1.8 Lowerbound of Sorting

In terms of time complexity, we have seen two types of sorting algorithms:

slow sorting in \(O(n^2)\) time: insertion sort, selection sort, bubblesort, …
fast sorting in \(O(n\log n)\) time: quicksort, mergesort, heapsort, treesort, …

You might wonder why all fast sorting algorithms run in \(O(n\log n)\) time.

Is this a coincidence?
Is there magic behind this weird quantity \(n\log n\)?
Is it possible to get even faster than that?

Now let’s answer these questions. The short answer is: that’s not a coincidence, and \(O(n\log n)\) time is indeed the fastest we can get in terms of internal comparison-based sorting (although external sorting using disk space can get even faster, but that’s beyond the scope of this course). This is because you need at least \(\sim n \log n\) comparisons to figure out the exact ordering for \(n\) numbers.

To see why this is the case, consider the number of all possible orderings for \(n\) distinct numbers, which is \(n!\). A priori you don’t know which ordering is the sorted order, and the job of a sorting algorithm is to use comparisons to reduce the number of possible orderings down to 1. Each comparison (such as \(a_1 ?\ a_2\)) would halve the number of (remaining) possibilities (there are exactly \(\frac{n!}{2}\) orders where \(a_1 < a_2\) and another \(\frac{n!}{2}\) where \(a_1 > a_2\)). Let’s say \(a_1 < a_2\), then we compare \(a_1 ?\ a_3\), whose result would further reduce the remaining \(\frac{n!}{2}\) possible orderings by half.

So you can draw a decision tree like this (like recursion trees we have seen so far):

                a_1 ? a_2             n! possibile orderings
            < /           \ >
             /             \
        a_1 ? a_3       a_2 ? a_3     n!/2 possbile orderings

          ...              ...

How many levels (or comparisons) do you need to reach a unique ordering?

\[h = \log (n!)\]

Now let’s simplify this \(h\).
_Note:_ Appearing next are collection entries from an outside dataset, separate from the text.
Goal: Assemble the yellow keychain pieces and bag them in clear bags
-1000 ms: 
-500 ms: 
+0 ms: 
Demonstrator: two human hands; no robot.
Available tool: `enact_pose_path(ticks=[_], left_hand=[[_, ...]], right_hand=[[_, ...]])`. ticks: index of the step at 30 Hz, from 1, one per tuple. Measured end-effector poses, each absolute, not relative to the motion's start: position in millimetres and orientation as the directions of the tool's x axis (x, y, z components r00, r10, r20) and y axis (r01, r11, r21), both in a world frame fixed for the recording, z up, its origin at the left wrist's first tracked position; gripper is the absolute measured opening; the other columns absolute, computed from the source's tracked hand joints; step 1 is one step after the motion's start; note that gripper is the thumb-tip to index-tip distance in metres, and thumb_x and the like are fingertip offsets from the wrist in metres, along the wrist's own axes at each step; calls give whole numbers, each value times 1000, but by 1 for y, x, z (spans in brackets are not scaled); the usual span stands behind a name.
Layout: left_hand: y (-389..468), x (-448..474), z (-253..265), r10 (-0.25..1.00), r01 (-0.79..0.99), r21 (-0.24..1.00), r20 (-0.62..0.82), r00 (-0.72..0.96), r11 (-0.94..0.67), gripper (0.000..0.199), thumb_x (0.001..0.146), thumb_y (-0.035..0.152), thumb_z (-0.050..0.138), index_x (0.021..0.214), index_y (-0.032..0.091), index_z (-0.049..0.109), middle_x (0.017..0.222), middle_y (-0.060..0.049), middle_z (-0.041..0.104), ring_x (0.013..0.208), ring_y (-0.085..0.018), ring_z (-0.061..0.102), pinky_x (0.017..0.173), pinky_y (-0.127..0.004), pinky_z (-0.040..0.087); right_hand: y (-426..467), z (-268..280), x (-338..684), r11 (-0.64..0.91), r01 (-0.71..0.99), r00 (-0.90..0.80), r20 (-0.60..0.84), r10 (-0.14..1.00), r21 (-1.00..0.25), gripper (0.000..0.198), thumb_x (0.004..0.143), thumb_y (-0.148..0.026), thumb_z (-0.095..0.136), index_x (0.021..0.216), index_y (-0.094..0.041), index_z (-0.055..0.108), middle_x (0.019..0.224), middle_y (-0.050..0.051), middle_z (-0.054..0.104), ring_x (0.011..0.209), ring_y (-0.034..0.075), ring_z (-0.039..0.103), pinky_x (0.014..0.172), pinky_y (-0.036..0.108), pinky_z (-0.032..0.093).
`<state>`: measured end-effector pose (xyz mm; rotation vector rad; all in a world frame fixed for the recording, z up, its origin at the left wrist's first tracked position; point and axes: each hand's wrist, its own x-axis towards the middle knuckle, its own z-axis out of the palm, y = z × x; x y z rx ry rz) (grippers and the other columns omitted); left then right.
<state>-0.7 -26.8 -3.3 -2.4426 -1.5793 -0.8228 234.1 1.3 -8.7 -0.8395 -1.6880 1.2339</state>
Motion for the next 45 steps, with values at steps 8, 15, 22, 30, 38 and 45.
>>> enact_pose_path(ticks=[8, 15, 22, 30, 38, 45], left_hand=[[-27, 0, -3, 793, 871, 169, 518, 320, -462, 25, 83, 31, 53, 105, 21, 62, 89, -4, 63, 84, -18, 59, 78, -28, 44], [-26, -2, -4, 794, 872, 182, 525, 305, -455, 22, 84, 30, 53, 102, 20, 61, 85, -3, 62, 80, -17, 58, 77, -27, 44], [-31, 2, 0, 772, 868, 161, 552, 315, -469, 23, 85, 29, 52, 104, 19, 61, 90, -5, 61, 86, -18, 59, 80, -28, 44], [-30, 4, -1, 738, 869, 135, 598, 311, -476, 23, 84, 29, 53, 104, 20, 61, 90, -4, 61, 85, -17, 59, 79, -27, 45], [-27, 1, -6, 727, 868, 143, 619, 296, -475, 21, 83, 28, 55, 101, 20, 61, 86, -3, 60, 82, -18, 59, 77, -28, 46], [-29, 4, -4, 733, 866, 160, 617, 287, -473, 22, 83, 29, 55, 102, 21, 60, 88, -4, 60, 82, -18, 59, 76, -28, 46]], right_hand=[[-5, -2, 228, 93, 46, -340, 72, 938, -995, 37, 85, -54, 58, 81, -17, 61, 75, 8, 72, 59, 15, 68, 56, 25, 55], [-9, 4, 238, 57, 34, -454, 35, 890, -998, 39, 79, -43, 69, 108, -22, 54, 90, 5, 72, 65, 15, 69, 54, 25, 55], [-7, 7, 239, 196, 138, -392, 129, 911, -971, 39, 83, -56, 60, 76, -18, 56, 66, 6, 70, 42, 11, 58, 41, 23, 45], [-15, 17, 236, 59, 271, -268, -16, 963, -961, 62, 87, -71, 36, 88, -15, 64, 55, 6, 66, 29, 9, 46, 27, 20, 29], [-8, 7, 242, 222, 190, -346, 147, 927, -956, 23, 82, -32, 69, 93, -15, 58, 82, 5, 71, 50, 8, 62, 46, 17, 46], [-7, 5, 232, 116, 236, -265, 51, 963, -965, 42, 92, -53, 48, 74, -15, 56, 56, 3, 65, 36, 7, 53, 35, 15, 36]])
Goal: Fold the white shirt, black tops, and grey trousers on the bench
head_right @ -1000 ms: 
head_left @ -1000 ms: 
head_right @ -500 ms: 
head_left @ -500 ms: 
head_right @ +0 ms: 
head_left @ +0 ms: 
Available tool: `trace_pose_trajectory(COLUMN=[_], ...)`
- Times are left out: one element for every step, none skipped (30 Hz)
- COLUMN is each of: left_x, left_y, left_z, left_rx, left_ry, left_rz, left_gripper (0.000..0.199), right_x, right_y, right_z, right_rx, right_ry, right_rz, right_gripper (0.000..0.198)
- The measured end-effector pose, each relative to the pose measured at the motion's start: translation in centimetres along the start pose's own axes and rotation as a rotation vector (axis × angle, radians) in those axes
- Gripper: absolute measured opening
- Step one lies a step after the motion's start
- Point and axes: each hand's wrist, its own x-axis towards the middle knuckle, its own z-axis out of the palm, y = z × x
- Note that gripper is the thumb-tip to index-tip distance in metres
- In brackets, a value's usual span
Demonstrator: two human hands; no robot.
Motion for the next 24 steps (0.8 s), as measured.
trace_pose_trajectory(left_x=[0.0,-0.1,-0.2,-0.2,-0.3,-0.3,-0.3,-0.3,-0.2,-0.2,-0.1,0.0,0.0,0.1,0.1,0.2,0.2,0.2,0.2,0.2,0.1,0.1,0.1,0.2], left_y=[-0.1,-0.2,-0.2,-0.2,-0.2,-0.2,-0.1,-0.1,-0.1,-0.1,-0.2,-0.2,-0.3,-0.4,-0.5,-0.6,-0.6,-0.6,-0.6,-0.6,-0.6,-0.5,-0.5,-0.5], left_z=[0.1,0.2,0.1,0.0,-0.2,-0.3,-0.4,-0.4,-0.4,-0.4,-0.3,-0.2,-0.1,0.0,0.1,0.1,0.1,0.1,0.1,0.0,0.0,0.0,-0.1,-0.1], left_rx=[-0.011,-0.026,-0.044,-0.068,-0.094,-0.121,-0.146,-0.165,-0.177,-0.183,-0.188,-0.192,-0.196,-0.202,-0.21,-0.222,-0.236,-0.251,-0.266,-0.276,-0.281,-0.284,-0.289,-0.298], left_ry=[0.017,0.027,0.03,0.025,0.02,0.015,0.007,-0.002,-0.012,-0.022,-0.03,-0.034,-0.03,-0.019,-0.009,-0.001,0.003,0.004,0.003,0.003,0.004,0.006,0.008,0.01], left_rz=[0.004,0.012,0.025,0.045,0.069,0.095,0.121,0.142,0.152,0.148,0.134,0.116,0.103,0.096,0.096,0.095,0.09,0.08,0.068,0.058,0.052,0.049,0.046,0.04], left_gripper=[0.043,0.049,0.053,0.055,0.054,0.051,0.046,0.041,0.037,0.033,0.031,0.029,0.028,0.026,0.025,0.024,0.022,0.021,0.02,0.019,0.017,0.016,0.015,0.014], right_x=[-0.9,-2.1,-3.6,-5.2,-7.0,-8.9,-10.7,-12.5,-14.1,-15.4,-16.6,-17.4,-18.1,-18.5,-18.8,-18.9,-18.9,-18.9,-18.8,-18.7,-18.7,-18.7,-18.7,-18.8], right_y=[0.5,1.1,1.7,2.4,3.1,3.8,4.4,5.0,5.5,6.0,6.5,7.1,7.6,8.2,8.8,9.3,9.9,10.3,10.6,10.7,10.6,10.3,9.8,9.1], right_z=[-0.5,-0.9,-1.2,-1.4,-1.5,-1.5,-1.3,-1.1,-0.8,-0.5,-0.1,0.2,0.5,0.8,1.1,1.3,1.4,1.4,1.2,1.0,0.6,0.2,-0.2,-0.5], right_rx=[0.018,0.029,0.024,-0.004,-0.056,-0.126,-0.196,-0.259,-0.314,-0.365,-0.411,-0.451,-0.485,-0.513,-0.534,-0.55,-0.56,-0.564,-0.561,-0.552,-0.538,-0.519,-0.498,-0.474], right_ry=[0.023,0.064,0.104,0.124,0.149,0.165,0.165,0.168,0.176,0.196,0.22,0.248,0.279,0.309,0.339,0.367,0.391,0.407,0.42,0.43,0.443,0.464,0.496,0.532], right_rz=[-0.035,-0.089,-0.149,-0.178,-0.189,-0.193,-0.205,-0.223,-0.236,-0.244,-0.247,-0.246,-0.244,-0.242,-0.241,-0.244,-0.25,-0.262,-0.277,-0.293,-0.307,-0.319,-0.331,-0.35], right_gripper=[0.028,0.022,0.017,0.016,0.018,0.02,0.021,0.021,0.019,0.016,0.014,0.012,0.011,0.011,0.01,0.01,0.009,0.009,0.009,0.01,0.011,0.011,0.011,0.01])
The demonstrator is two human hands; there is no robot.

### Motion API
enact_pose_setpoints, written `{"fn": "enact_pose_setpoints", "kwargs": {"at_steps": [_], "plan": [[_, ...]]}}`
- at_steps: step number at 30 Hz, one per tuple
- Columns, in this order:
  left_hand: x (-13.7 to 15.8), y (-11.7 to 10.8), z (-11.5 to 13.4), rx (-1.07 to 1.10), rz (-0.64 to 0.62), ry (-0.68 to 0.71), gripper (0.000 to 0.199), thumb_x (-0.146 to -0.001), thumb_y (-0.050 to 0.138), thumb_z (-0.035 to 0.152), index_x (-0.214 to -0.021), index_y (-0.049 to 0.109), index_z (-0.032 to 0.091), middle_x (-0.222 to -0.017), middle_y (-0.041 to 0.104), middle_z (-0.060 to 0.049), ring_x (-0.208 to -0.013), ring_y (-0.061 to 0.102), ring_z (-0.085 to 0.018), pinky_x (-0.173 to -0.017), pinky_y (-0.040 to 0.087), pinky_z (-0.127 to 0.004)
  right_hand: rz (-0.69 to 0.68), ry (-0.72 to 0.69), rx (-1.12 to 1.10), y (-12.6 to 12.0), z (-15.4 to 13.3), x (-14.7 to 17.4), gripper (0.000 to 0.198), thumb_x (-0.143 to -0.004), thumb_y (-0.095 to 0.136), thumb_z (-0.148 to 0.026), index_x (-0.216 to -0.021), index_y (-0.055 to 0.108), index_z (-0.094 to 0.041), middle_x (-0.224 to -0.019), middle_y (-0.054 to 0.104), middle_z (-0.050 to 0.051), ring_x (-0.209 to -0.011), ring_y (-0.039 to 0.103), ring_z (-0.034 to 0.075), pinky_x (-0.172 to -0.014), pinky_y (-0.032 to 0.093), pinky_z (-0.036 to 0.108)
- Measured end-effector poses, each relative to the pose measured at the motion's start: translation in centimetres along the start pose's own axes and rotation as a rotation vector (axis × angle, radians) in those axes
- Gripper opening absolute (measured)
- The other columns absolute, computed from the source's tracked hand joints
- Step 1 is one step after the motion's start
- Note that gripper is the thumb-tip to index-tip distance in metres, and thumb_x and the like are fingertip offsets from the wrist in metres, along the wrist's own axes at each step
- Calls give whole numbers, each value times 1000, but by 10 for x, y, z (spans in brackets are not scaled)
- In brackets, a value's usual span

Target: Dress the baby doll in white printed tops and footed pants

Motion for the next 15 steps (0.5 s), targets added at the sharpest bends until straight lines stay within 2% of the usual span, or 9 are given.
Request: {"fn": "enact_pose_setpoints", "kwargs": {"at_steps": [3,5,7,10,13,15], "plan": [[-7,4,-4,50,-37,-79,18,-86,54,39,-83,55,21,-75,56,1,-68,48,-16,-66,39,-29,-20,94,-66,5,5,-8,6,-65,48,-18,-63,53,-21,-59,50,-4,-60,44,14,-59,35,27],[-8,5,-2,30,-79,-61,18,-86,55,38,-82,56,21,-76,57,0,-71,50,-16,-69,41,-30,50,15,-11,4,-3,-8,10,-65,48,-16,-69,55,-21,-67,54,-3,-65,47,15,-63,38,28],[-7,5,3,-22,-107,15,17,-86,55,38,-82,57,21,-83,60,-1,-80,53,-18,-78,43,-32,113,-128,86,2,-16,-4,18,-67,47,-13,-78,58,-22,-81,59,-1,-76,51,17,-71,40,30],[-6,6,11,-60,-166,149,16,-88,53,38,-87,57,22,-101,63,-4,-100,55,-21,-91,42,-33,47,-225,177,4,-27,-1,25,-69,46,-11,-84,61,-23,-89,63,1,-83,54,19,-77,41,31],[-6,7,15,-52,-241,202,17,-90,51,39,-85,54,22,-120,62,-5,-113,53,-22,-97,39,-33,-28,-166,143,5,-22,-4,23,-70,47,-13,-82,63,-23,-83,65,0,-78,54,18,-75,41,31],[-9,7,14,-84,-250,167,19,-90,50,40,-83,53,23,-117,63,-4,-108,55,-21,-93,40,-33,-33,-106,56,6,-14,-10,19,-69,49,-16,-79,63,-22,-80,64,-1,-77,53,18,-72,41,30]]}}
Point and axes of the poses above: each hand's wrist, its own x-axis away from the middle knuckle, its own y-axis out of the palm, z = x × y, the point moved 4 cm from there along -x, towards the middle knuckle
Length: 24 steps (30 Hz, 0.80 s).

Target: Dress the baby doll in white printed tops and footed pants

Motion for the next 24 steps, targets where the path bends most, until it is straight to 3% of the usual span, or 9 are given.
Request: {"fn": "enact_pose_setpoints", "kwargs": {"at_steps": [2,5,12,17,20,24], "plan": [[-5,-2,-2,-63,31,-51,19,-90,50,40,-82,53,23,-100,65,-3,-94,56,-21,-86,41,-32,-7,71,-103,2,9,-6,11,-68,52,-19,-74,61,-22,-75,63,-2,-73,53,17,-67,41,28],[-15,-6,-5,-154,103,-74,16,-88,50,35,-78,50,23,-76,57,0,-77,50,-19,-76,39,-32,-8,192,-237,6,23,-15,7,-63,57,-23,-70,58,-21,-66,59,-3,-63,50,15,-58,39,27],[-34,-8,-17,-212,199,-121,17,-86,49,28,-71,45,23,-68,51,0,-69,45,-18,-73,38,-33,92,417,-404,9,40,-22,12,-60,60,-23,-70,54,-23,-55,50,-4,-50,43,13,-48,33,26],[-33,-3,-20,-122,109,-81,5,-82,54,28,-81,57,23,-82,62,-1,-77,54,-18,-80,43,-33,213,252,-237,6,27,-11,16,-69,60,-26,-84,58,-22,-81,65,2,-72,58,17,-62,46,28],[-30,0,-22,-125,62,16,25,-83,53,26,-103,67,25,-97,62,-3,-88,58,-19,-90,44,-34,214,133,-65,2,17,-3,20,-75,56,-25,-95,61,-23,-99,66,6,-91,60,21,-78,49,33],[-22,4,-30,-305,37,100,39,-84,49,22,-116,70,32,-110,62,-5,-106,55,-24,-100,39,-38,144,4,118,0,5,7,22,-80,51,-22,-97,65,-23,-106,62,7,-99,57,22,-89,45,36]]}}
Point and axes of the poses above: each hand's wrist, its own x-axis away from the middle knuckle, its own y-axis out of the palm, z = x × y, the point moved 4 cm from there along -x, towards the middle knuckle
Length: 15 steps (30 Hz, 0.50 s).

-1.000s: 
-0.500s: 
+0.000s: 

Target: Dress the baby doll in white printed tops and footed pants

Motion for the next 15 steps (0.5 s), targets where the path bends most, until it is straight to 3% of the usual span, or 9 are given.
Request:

It’s obvious that \((\frac{n}{2})^\frac{n}{2} < n! < n^n\), which can be shown geometrically:

   |****--->| n
   |****--> | n-1
   |****->  | ...
   |****>   | n/2
   |--->    | ...
   |-->     | ...
   |->      | 2
   +>-------+ 1

the triangle (-->) represents \(n!\)
the small square on the top-left corner (****) is \((\frac{n}{2})^\frac{n}{2}\)
the big square that contains the triangle is \(n^n\)

So \[(\frac{n}{2})^\frac{n}{2} < n! < n^n\]

Now take logarithm for the above, we get:

\[ \log (\frac{n}{2})^\frac{n}{2} < h = \log(n!) < \log n^n\]

\[\frac{n}{2} \log \frac{n}{2} < h = \log(n!) < n \log n\]

Both sides grow by the order of \(n \log n\), so \(h\) grows by \(n \log n\) asymptotically, i.e., you need order of \(n \log n\) comparisons to figure out a unique ordering by comparison.

In complexity analysis, we say the lowerbound of sorting is \(\Omega (n \log n)\), because Big-\(O\) is for upperbound, Big-\(\Omega\) is for lowerbound, and Big-\(\Theta\) for precise bound: \(f(n) = \Theta(g(n))\) if and only if \(f(n) = O(g(n))\) and \(f(n) = \Omega(g(n))\). See Wikipedia for details.